Exploratory data analysis popularly known as EDA is a process of performing some initial investigations on the dataset to discover the structure and the content of the given dataset. It is an unavoidable step in the entire journey of data analysis right from the business understanding part to the deployment of the models created.
EDA is where we get the basic understanding of the data in hand which then helps us in the further process of Data Cleaning & Data Preparation.
In this repository I performed EDA on Research Problems: Model to predict the Behavioral Challenges in ASD_Kids(1-18 Years) dataset. This dataset contains the factors involving in developing ASD for children. It consists of:
- A10_Autism_Spectrum_Quotient
- Social_Responsiveness_Scale
- Age_Years
- Qchat_10_Score
- Speech Delay/Language Disorder
- Learning disorder
- Genetic_Disorders
- Depression
- Global developmental delay/intellectual disability
- Social/Behavioural Issues
- Childhood Autism Rating Scale
- Anxiety_disorder
- Sex
- Ethnicity
- Jaundice
- Family_mem_with_ASD
- Who_completed_the_test
After performing EDA I have explored different kinds of classification algorithms and compared the results obtained by them. The algorithms which I have used and their score after 10Fold stratified split are:
- Logistic Regression (96.7%)
- Decision trees(97.34%)
- Support Vector Machines(99.57%)
- Adaboost Classifier(95.6%)
- Random Forest classifier(100%)
- Gradient Boosting(98.54%)
- XGboost classifier(98.3%)
We can see that Random Forest Classifier performed the best among all other classification algorithms getting an accuracy of over 100 percentage followed by Kernel Support Vector Machine with accuracy of 99.5%.

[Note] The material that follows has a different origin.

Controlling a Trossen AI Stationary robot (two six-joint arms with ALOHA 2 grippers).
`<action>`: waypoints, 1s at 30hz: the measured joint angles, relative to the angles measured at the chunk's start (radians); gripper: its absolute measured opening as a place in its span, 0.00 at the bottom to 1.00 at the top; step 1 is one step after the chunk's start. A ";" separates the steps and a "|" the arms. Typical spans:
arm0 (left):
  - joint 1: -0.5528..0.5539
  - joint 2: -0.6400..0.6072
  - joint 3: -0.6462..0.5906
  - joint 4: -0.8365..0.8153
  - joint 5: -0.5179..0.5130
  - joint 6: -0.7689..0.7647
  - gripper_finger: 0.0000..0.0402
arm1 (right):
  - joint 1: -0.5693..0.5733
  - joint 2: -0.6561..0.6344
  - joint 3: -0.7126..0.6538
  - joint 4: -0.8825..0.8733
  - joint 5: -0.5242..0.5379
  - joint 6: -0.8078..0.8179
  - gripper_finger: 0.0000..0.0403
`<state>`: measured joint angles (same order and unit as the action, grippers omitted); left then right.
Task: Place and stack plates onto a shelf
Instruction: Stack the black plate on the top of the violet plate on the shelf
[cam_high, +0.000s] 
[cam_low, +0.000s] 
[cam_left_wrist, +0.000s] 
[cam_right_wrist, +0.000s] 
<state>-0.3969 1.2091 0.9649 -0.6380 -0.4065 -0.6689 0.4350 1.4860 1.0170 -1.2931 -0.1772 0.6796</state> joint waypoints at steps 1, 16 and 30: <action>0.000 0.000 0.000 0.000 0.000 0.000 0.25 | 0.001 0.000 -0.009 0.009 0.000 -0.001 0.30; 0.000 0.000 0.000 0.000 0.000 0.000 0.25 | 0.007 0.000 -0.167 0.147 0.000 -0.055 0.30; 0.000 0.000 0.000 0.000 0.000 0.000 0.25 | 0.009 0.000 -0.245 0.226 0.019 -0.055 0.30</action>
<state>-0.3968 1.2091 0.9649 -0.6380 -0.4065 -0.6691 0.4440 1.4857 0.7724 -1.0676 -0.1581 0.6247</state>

Adaboost Classifier and Logistic regression performed the worst among all other algorithms with accuracies of 95.6% and 97.3% respectively.
Other algorithms performed decently with score between(97.3 -98.3)percentage
As Random Forest Classifier starts by taking feature importance and splits into branches, I have observed that through criterion:'entropy' for splitting Qchat_10_Score feature has got the highest importance and contributes more in deciding the child develops Autism spectrum disorder in future. Children with more Qchat_10_Score got more probability in developing ASD_traits.